Mercifully, there are signs of hope: Courageous students and teachers and school officials who are working hard to bring school culture into the 21st century. Our National Climate Survey found that 58 percent of heterosexual students reported that they are distressed to some degree when they hear homophobic language. We know that LGBTQ students wish that educators were more proactive on this issue. That 58 percent suggests that heterosexual students, too, would welcome some help from the adult world in this regard. And in some parts of Canada, adults are rising to the occasion. Many school divisions and several Ministries of Education are addressing the issue of LGBTQ-phobic bullying, and some are recognizing that harassment will not stop in the hallways until LGBTQ people are treated respectfully in the classrooms. Teachers’ associations, some of which have been working on LGBTQ education for years, are increasing their efforts. Manitoba Teachers’ Society is partnering with my SSHRC-funded research team on a project designed to surface the great wealth of expertise and experience in LGBTQ-inclusive education that exists in teachers across the country who have been working on this issue for years in isolation or in small clusters, often with little institutional support, and sometimes in socially conservative faith communities that actively oppose their efforts.  As long as we fantasize that harassment policies are enough and that LGBTQ-inclusive curriculum is not needed, students will continue to learn what our silence is teaching them: that human rights do not apply to LGBTQ people, and that there is no need to treat them respectfully if you’d rather not.

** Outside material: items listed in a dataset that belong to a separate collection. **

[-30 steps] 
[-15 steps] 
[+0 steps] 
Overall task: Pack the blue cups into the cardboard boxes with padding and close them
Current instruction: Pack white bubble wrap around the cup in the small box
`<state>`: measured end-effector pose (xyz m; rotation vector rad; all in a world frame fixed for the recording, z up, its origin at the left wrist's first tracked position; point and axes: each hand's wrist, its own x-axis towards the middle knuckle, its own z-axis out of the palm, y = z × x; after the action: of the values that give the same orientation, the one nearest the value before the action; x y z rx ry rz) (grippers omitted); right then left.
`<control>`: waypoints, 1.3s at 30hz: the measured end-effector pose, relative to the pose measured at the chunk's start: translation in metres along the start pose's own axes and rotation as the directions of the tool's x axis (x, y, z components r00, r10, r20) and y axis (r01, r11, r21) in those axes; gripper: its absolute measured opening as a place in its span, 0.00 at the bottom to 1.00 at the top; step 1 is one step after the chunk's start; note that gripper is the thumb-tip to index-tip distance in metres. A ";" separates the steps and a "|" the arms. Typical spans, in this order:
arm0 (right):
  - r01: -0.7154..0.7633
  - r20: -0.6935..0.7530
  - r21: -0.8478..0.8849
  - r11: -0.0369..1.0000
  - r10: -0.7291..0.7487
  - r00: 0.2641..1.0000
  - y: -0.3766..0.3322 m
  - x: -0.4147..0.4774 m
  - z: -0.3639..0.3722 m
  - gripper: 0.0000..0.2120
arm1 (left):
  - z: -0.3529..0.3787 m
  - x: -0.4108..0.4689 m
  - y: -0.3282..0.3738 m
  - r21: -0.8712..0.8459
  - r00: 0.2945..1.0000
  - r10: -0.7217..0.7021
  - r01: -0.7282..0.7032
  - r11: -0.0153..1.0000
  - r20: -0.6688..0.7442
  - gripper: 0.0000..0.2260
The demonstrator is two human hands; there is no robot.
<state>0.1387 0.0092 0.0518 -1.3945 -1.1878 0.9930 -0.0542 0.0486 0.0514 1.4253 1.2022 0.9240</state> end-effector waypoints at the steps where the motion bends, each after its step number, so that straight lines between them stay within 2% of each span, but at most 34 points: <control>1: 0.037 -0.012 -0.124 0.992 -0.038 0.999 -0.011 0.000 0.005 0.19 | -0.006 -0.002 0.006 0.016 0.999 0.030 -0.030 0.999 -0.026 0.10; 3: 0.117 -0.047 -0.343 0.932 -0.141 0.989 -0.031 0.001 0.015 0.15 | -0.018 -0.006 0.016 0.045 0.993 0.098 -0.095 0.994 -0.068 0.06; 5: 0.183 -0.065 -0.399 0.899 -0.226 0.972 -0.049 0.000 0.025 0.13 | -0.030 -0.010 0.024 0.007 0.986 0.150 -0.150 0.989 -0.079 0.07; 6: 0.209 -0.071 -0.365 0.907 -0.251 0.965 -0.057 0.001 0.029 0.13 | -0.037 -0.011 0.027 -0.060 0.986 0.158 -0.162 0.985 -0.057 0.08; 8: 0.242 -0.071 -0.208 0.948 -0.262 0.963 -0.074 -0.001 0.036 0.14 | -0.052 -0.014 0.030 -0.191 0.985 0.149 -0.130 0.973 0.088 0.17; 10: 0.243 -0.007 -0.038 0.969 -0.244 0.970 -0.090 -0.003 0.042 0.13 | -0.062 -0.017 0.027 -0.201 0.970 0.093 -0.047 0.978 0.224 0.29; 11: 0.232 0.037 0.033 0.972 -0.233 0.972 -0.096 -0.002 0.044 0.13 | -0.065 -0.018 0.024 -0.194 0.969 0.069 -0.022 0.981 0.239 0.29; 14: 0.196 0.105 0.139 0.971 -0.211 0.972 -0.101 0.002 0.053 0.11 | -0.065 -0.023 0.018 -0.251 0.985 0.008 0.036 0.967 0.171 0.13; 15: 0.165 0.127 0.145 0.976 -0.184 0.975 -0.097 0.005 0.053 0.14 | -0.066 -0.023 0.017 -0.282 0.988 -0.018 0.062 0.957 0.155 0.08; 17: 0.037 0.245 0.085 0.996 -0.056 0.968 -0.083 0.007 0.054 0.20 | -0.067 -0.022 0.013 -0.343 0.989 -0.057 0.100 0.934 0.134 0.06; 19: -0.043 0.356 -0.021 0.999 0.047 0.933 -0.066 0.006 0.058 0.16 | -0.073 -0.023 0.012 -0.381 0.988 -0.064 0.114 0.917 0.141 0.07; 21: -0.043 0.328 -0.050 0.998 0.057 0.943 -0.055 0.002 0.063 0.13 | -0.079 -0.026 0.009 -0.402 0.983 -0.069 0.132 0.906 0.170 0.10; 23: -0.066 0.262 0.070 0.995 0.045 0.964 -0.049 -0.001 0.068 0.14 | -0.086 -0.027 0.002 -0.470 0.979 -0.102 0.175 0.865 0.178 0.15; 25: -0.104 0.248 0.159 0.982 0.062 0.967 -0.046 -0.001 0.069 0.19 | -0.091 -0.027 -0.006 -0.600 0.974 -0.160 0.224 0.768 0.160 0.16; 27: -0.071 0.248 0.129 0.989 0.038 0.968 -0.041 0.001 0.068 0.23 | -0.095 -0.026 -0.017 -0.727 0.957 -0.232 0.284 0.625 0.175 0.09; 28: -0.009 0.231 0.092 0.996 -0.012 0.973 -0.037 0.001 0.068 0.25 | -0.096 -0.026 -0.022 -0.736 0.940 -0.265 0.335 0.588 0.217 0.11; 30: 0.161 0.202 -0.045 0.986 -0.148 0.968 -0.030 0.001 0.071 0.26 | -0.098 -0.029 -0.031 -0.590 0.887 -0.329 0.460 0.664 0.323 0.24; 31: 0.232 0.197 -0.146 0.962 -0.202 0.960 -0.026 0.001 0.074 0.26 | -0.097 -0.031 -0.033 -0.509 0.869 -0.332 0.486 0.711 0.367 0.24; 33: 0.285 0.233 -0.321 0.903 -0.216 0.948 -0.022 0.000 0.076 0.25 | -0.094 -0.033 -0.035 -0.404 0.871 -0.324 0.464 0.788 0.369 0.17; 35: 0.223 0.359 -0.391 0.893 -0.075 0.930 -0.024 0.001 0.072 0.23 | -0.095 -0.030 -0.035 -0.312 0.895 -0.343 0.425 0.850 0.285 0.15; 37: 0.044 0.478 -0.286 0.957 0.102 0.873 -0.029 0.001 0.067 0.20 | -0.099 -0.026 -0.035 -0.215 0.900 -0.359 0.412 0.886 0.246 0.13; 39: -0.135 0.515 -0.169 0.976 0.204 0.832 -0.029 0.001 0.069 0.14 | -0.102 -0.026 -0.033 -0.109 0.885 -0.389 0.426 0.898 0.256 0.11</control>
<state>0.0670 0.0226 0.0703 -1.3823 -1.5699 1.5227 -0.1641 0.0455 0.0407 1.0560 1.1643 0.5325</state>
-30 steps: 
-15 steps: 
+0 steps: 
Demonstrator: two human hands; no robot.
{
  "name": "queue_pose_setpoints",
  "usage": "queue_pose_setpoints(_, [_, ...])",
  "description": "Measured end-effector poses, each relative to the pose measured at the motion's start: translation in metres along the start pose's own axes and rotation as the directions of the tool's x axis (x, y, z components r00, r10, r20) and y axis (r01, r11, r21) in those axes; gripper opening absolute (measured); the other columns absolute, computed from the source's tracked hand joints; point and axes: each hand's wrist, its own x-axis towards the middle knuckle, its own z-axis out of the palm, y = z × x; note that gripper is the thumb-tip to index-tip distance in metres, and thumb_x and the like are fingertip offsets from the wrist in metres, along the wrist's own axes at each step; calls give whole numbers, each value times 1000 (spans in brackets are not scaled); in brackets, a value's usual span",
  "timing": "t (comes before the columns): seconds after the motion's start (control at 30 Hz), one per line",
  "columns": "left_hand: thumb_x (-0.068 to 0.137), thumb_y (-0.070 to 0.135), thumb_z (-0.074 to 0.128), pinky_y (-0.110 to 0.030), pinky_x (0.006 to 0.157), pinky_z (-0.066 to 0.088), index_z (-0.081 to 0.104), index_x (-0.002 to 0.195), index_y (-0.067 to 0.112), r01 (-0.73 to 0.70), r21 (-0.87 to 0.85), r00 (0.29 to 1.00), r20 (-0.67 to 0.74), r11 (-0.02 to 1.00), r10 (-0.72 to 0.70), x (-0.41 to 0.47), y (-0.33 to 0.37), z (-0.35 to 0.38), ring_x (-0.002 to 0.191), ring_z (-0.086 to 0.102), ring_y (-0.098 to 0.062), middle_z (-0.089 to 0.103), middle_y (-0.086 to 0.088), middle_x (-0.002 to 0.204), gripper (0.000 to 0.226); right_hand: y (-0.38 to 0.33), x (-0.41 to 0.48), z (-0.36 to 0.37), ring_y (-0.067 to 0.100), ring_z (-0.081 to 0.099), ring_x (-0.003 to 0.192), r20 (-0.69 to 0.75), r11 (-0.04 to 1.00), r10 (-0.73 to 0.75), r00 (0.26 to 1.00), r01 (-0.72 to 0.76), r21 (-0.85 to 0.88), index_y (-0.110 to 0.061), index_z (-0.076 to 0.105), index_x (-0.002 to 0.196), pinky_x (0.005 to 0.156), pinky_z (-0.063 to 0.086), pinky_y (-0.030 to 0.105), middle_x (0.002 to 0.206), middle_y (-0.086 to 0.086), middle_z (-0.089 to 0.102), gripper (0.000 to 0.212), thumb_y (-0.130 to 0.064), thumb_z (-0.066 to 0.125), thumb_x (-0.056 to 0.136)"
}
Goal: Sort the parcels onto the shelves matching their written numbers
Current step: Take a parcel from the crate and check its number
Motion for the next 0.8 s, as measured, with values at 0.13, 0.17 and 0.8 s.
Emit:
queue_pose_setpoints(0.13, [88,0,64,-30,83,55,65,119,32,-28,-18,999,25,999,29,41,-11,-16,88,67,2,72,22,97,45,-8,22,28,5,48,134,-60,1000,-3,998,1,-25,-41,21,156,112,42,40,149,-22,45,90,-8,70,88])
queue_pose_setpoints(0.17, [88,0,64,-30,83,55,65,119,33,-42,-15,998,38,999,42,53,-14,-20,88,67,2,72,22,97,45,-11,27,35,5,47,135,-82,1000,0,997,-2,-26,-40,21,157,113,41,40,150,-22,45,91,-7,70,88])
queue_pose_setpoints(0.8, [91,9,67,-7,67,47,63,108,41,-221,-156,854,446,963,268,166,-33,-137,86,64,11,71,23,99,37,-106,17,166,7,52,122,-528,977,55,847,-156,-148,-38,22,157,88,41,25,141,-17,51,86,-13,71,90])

For religious conservatives, the crux of the issue often seems to be a mistaken belief that a heterosexist curriculum coupled with conversion therapy can make their gay children heterosexual, and I am grateful to the APA for clarifying that it cannot. However, the confrontation between socially conservative religion and LGBTQ rights continues to be played out at the cost of needless misery for LGBTQ students. I hope that researchers in a range of disciplines will turn their attention to opposing religious conservative campaigns against the life, liberty, and security of LGBTQ children and youth. In their very useful analysis of Canadian jurisprudence concerning “Religion-based Claims for Impinging on Queer Citizenship,” Bruce MacDonald and Donn Short argue that, “[a] person ought not to be permitted to make his or her inclusion dependent on the exclusion of another.”  

Catherine Taylor is a Professor in the Department of Rhetoric, Writing and Communications at the University of Winnipeg.